- Born: Arese Ukpoma 1958 (age 67–68)
- Education: Harvard School of Public Health, University of Ibadan
- Occupations: Medical Doctor, Public Health Consultant
- Notable work: Defend the Defenseless
- Spouse: Walter Carrington (married 1995)

= Arese Carrington =

Arese Carrington (born Arese Ukpoma in 1958) is a Nigerian-American medical doctor, international public health consultant and human rights activist. She specializes in international public health programming and women's issues.

== Career ==
Carrington graduated from University of Ibadan in 1980. She was a practicing physician in Nigeria for fifteen years during which she worked for a time at the University College Hospital, Ibadan and as the medical advisor for a multi-national company. She subsequently set up her own company, Health and Medical Services (HMS), which provided industrial firms, diplomatic missions and others with advisory services on preventive health care. At a time when preventive healthcare of workers was being overlooked she brought it to the forefront and put policies in place that ensured these needs were met.

A physician by training, Carrington decided to switch from curative to preventive medicine in order to more effectively deal with the public health problems facing the developing world.

In 2000 she received a Masters of Public Health degree from the Harvard School of Public Health, where she specialized in International Public Health. She was elected by her classmates there as a Class Marshal and was selected by Harvard to represent all of its graduate schools as the graduate orator at the university's commencement exercises. Dr. Carrington delivered an oration summoning that year's graduates to make the problems of the developing world a high priority in their lives. Recalling the injunction her father had given her during the Nigerian Civil War she called upon the audience of over 6000 people to “Defend the Defenseless.”

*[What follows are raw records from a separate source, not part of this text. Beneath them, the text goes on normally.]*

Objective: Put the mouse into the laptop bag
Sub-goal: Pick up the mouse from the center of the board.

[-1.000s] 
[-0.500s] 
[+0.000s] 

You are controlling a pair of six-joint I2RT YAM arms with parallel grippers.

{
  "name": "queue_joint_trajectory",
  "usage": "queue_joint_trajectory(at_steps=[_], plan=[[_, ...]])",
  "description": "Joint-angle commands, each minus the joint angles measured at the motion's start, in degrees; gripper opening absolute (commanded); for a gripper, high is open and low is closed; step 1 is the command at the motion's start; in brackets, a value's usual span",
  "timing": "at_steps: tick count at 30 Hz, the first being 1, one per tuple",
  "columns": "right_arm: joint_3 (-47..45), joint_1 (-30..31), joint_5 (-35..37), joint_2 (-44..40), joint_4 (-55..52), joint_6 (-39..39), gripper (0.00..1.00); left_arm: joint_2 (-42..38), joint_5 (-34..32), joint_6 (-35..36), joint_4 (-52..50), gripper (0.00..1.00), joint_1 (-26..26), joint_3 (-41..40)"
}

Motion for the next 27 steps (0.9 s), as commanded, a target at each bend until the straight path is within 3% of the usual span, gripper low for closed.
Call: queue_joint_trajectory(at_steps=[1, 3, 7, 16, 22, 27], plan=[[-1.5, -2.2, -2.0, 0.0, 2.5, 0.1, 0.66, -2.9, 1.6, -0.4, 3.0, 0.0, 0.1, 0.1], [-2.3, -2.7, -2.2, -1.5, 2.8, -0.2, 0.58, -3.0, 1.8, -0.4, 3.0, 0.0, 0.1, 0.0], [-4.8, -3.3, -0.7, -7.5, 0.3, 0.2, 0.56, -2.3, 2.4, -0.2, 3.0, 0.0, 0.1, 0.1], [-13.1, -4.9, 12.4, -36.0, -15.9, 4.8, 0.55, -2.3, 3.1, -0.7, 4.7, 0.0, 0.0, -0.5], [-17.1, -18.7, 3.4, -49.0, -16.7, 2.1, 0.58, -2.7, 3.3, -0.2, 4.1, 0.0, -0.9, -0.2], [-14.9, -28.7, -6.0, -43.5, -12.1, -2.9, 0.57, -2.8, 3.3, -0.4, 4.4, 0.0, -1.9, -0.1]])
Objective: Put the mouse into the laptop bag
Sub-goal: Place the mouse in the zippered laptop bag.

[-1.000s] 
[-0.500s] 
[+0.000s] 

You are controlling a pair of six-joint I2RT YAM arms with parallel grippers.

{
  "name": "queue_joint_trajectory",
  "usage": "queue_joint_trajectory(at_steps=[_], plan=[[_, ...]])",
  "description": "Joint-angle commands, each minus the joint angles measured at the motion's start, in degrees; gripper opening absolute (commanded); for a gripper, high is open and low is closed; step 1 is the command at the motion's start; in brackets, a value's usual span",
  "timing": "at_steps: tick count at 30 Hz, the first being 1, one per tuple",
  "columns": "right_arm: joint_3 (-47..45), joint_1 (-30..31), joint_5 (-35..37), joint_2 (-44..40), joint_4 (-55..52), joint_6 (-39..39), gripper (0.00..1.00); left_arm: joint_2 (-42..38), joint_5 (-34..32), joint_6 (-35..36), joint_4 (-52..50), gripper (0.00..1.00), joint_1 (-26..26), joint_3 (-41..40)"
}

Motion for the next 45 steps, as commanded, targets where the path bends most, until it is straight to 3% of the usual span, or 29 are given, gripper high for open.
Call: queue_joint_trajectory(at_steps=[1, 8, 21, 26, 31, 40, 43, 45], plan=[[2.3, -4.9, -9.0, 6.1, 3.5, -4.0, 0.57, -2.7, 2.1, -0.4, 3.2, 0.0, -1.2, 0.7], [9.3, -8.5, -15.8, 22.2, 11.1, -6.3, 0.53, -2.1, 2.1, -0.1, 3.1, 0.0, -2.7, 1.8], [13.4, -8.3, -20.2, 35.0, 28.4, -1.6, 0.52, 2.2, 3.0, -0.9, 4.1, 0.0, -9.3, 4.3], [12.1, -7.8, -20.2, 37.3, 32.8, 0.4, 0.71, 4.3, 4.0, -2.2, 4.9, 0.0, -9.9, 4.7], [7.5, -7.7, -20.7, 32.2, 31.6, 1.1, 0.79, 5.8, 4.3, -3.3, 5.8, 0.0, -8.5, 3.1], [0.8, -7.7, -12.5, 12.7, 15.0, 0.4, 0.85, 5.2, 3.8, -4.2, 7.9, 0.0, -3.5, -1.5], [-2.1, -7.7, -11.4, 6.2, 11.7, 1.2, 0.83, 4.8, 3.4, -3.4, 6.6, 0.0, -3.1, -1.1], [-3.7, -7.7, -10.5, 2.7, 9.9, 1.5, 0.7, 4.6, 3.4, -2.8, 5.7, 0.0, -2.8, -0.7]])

Carrington previously worked as an Associate Director of the Harvard School of Public Health's AIDS Prevention Initiative in Nigeria (APIN). She was responsible for creating the conditions which led to this initiative being funded with a $25 million grant from the Bill and Melinda Gates Foundation to fight HIV/AIDS in Nigeria. This was the first major grant Nigeria had gotten for HIV/AIDS. She was instrumental in persuading the president of Nigeria to endorse the initiative. Her responsibilities included government relations and community AIDS prevention programs.

She has served as a consultant on HIV/AIDS and malaria prevention programs at the federal, state and local government levels in Nigeria. At the Lagos State Ministry of Health she worked with the Permanent Secretary of Health to design and implement AIDS prevention campaigns and to introduce HIV /AIDS education modules into the state's public schools. In addition she helped to set up a safe blood transfusion system as well as anti-malaria programs.

She worked with Nigeria's Ministry of Health through the board of the Pan African Health Foundation (PAHF) on the technical aspect of AIDS prevention by playing a main part in helping the foundation establish Africa's first major auto disable syringe factory in Port Harcourt. This technical breakthrough is helping to fight the AIDS pandemic in Nigeria by ensuring syringes and needles cannot be reused. The factory is a public private partnership.

Carrington is the author of “Malaria in Nigeria” published in the fall 2001 issue of the Harvard Health Policy Review. She authored, The Female imperative in the New Africa, University of Benin, Eminent Person Lecture series 2015.

==Non profit boards and honors==
Carrington is the president of the board of United Nations Association of Greater Boston (UNA-GB), along with fellow board members Richard Golob (former president of the board), Sean Murphy, Jonathan Lacoste, and Hakan Satiroglu; a trustee advisory board member of Beth Israel Deaconess Medical Center and a Visiting Committee member at Museum of Fine Arts, Boston, Arts of Asia, Oceania and Africa. A descendant of Oba Ovonranwen who ruled the Benin Kingdom in the 19th century, she played a pivotal role in the opening of the MFA's Benin Kingdom Gallery.

Awards and honors she has received include Lifetime Human Rights Award from the City of Newton, State Senate Official Citation from Massachusetts State Senate and House of Representation Official Citation from Massachusetts State House of Representatives for being a lifelong advocate of human rights in the community and around the world.

==Personal life==
She was married to Walter Carrington until his death in 2020.